Say you take the integers $(1,\cdots,N)$ and color them with $c$ different colors, where $c < N$ and there is no constraint to use all colors. For a given $m < N$, is it possible to determine a lower bound on the longest coloring appearing in $(1, \cdots, m)$ that re-appears at least once more in $(1,\cdots, N)$?
E.g. if we have c = R,G,B and N = 10, and m = 4, then the sequence RRRGGGBBBR repeats "R", while RGRGRGBBBB repeats "RGRG". So a definite lower bound in this case would be 1 (due to a trivial application of the pigeonhole principle). I was thinking maybe this is covered by Ramsey theory, but could not find results that would cover this question.
Thanks
Edit: As Peter has pointed out, the lower bound for $m < c$ is $0$. So I'll add the additional constraint that $m > c$. Thank you for the answers so far.

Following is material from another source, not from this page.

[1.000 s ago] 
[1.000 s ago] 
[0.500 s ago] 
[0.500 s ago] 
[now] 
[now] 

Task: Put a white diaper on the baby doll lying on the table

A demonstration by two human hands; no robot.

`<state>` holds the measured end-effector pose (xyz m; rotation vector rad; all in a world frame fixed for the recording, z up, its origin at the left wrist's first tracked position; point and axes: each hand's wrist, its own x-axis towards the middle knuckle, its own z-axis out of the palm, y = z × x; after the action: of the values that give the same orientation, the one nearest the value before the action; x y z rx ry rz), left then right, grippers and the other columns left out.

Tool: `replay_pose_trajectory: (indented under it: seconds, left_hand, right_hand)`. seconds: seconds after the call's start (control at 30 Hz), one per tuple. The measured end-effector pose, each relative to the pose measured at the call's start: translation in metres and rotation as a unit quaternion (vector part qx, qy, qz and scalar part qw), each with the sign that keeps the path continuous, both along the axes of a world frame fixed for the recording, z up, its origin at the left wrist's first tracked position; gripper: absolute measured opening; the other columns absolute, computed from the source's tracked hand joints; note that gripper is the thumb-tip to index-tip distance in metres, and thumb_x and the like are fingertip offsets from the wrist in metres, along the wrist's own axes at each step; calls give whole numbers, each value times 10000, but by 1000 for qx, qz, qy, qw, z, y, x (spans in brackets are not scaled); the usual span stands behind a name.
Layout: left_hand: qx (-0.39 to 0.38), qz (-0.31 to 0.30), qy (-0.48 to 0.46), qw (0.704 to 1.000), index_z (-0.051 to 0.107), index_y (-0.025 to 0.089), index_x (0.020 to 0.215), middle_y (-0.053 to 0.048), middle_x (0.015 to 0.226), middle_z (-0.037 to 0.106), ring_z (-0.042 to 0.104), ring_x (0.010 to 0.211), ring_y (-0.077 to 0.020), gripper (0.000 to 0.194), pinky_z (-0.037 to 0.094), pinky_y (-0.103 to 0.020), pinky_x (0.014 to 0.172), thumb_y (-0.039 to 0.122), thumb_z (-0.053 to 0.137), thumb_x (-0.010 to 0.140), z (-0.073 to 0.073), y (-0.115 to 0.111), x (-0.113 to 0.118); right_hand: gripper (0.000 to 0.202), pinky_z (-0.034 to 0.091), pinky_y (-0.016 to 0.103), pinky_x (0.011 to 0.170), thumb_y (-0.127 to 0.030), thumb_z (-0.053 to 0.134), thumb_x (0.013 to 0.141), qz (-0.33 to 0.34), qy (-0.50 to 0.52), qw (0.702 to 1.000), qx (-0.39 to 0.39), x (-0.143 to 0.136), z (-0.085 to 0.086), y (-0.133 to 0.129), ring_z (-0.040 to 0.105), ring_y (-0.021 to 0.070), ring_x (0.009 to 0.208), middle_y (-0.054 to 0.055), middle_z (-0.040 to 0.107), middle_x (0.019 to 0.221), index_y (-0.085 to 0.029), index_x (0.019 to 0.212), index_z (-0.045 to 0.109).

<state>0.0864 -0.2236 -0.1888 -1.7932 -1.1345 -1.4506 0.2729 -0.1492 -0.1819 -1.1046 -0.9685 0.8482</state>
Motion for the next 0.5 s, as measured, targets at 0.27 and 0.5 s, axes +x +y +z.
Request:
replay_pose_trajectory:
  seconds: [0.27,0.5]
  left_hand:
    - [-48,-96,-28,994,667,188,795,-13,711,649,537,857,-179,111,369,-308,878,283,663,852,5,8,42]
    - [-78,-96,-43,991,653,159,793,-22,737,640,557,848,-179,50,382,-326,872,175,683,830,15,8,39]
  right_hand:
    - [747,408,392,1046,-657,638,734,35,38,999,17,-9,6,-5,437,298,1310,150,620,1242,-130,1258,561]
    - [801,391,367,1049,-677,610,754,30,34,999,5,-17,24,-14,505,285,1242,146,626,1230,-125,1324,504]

We claim that the required minimax length of the reappearing colored sequence equals the largest $l$ such that $c^l<m-l+2$. Indeed, if $c^l<m-l+2$ then by the pigeonholes principle among the first $m-l+2$ sequences of length $l$ we find two matching. The first of them appears in $(1,\dots,m)$. On the other hand, if $c^l\ge m-l+2$ then we can first color the discrete segment $(1,\dots, m+1)$ according to a de Brujin sequence of order $l$ on a size-$c$ alphabet ending with $1^l$ and then continue to color $11\dots$.